De pigiste les week-ends à ses débuts, Gilles Bordonado est devenu journaliste, rédacteur en chef, directeur adjoint avant de devenir propriétaire de La Revue en juillet 2004. Ayant grandi à Mascouche, il a 52 ans et compte près de 30 ans de journalisme. Tout ceci fait qu'il connaît la région comme sa poche et toutes les histoires et les petites histoires du coin.

Il aime parler d'actualité et de politique. Et oui il est progressiste et souverainiste (et il s'assume et l'assume), ce qui ne l'empêche pas d'être critique envers ce mouvement. Il prône le GBS (Gros bon sens), pas le GPS, bien qu'il en aurait bien d'un à l'occasion de ses prédictions pas très bonnes en temps d'élections ou de séries éliminatoires de hockey.

Réputé pour avoir une opinion sur tout, cela fait 20 ans qu'il signe une chronique dans La Revue. Très critique, il juge signer une super chronique sur 10, « surtout quand il est fâché ». C'est d'ailleurs celles-ci qui génèrent le plus d'intérêt. Il lui arrive ainsi quelques fois d'en mettre un peu plus que le client en demande. Mais finalement vous semblez aimer ça. Donc vous l'encouragez... Il en va de même quand vous lui écrivez. Alors à vos claviers !

Qui est OATS?

Mardi 29 mars 2011

Par Gilles Bordonado

Dessiner des graffitis n'est pas un art, car il est synonyme de vandalisme. Au cours des derniers mois, la MRC Les Moulins, et en particulier le Vieux-Terrebonne, a été prise d'assaut, voire attaquée, et les mots sont faibles, par des graffiteurs, des vandales qui n'ont aucun respect pour les biens publics et privés.

Ces quelques vandales, qui visiblement n'ont rien d'autre à faire de leurs soirs et de leurs nuits que de barbouiller les murs et les installations publiques de leurs infâmes dessins, forcent depuis des années les villes de Terrebonne et Mascouche, la Commission scolaire des Affluents, comme d'innombrables commerçants et résidants à dépenser, collectivement, des centaines de milliers de dollars pour effacer ces méfaits publics.

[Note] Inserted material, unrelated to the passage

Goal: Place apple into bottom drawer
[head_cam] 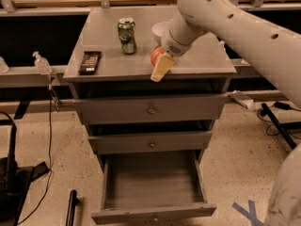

Ces vandales sont méthodiques et travaillent en toute impunité. Au cours des derniers mois, ils ont tapissé la région de centaines de gribouillis. Et je n'exagère pas. Regardez bien autour de vous et vous les verrez. Ils sont si présents qu'on ne les remarque presque plus. Ils tapissent nombre de viaducs et de sorties d'autoroutes, les murs d'une cinquantaine d'édifices et de résidences du Vieux-Terrebonne, des dizaines de bâtiments commerciaux sur le boulevard des Seigneurs et le chemin Gascon, sans compter presque toutes les boîtes postales et les relais propriétés de Bell Canada et d'Hydro-Québec. Avez-vous vu ce qu'ils sont en train de faire de l'ancienne usine désaffectée Moody sur Saint-Louis? Déjà que les propriétaires semblent l'avoir abandonnée, ces vandales lui donnent son coup de grâce.

Personnellement, c'est l'attaque d'une des plus anciennes maisons de Terrebonne qui a été la goutte qui a fait déborder le vase. En effet, ces vandales ont barbouillé un mur de l'édifice historique qui abrite le restaurant L'Étang des Moulins. L'irrespect a touché son paroxysme à ce moment pour moi.

En marquant ainsi leur territoire, comme des chats de gouttière, ces vandales sans scrupules s'attaquent à un fondement même de notre société, celui du respect du bien d'autrui.

Car il ne faut pas se cacher la pure réalité de ces gestes, ces barbeaux sont des gestes criminels qui méritent châtiment et réparation.

Combien de centaines de milliers de dollars d'investissements publics et privés sur plusieurs années devrons-nous débourser avant de dénoncer ces artistes manqués en mal de visibilité?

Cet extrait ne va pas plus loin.